Print the entries verbatim, leaving out the images they contain.

(Provided data)

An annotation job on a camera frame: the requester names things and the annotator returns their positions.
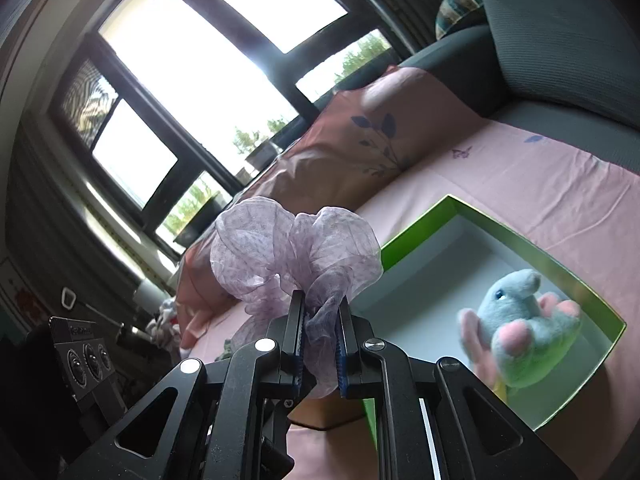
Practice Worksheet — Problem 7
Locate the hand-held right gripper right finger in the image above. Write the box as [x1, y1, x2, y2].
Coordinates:
[336, 296, 576, 480]

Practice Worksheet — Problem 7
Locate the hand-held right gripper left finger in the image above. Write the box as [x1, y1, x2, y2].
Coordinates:
[65, 290, 306, 480]

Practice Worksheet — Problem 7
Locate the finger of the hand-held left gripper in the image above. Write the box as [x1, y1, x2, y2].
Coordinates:
[259, 394, 297, 480]

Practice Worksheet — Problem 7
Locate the purple mesh bath pouf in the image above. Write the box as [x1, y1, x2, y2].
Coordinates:
[210, 197, 385, 398]

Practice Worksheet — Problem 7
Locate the green cardboard box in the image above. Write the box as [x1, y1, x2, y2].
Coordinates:
[350, 194, 627, 448]

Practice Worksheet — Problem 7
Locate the blue elephant plush toy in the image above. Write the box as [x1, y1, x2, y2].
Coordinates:
[457, 269, 583, 390]

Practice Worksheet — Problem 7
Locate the pile of clothes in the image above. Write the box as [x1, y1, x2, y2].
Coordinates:
[145, 297, 183, 348]

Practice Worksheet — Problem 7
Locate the white cylinder container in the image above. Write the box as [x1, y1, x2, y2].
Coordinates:
[132, 280, 173, 311]

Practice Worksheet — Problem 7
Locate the long plant pot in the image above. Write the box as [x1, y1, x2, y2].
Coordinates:
[175, 197, 226, 246]

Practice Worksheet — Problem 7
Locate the stick vacuum cleaner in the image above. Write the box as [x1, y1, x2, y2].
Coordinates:
[60, 287, 151, 348]

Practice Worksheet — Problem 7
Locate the pink leaf print pillow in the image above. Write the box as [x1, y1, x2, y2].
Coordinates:
[175, 65, 481, 356]

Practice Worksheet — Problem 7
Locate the small plant pot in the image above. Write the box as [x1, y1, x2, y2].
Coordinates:
[245, 140, 281, 171]

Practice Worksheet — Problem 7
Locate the black speaker print box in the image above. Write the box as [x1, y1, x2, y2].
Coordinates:
[47, 316, 121, 411]

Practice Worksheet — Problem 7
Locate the pink floral bedsheet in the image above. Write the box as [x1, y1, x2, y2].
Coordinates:
[190, 120, 640, 480]

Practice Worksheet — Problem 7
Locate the grey cabinet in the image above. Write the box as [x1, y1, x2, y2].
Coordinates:
[0, 255, 51, 341]

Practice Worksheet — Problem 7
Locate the black framed window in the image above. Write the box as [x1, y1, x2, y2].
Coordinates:
[50, 0, 416, 261]

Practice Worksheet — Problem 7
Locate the patterned cushion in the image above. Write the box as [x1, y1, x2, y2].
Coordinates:
[435, 0, 488, 41]

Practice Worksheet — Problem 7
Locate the grey sofa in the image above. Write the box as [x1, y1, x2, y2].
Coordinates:
[400, 0, 640, 171]

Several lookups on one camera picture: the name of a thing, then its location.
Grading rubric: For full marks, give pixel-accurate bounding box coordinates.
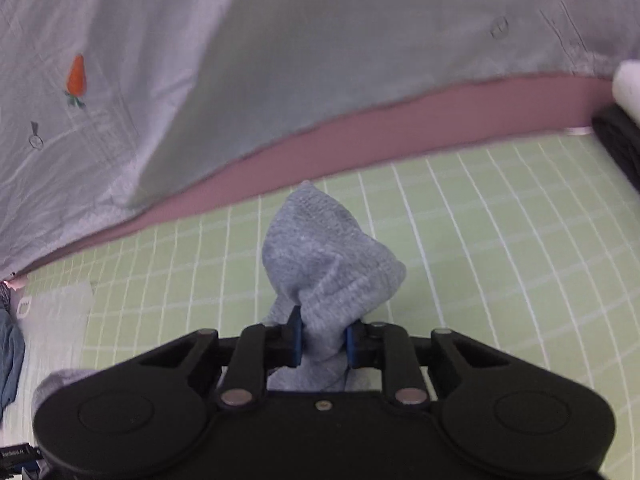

(End Provided data)

**Answer to the problem**.
An annotation job on a camera frame: the requester names things and the annotator returns their positions.
Practice Worksheet — Problem 7
Locate the hand-held right gripper right finger in the image above. Write the box as [x1, y1, x2, y2].
Coordinates:
[336, 296, 576, 480]

Practice Worksheet — Problem 7
Locate the hand-held right gripper left finger in the image above. Write the box as [x1, y1, x2, y2].
Coordinates:
[65, 290, 306, 480]

Practice Worksheet — Problem 7
Locate the finger of the hand-held left gripper in the image above. Write the box as [x1, y1, x2, y2].
Coordinates:
[259, 394, 297, 480]

Practice Worksheet — Problem 7
Locate the purple mesh bath pouf in the image above. Write the box as [x1, y1, x2, y2].
Coordinates:
[210, 197, 385, 398]

Practice Worksheet — Problem 7
Locate the green cardboard box in the image above. Write the box as [x1, y1, x2, y2].
Coordinates:
[350, 194, 627, 448]

Practice Worksheet — Problem 7
Locate the blue elephant plush toy in the image above. Write the box as [x1, y1, x2, y2].
Coordinates:
[457, 269, 583, 390]

Practice Worksheet — Problem 7
Locate the pile of clothes in the image above. Write the box as [x1, y1, x2, y2].
Coordinates:
[145, 297, 183, 348]

Practice Worksheet — Problem 7
Locate the white cylinder container in the image above. Write the box as [x1, y1, x2, y2].
Coordinates:
[132, 280, 173, 311]

Practice Worksheet — Problem 7
Locate the long plant pot in the image above. Write the box as [x1, y1, x2, y2].
Coordinates:
[175, 197, 226, 246]

Practice Worksheet — Problem 7
Locate the stick vacuum cleaner in the image above. Write the box as [x1, y1, x2, y2].
Coordinates:
[60, 287, 151, 348]

Practice Worksheet — Problem 7
Locate the pink leaf print pillow in the image above. Write the box as [x1, y1, x2, y2].
Coordinates:
[175, 65, 481, 356]

Practice Worksheet — Problem 7
Locate the small plant pot in the image above. Write the box as [x1, y1, x2, y2].
Coordinates:
[245, 140, 281, 171]

Practice Worksheet — Problem 7
Locate the black speaker print box in the image above. Write the box as [x1, y1, x2, y2].
Coordinates:
[47, 316, 121, 411]

Practice Worksheet — Problem 7
Locate the pink floral bedsheet in the image above. Write the box as [x1, y1, x2, y2].
Coordinates:
[190, 120, 640, 480]

Practice Worksheet — Problem 7
Locate the grey cabinet in the image above. Write the box as [x1, y1, x2, y2].
Coordinates:
[0, 255, 51, 341]

Practice Worksheet — Problem 7
Locate the black framed window in the image above. Write the box as [x1, y1, x2, y2].
Coordinates:
[50, 0, 416, 261]

Practice Worksheet — Problem 7
Locate the patterned cushion in the image above. Write the box as [x1, y1, x2, y2].
Coordinates:
[435, 0, 488, 41]

Practice Worksheet — Problem 7
Locate the grey sofa in the image above. Write the box as [x1, y1, x2, y2].
Coordinates:
[400, 0, 640, 171]

Several lookups on one camera picture: the name of a thing, then its location.
Grading rubric: For full marks, give pixel-accurate bounding box coordinates.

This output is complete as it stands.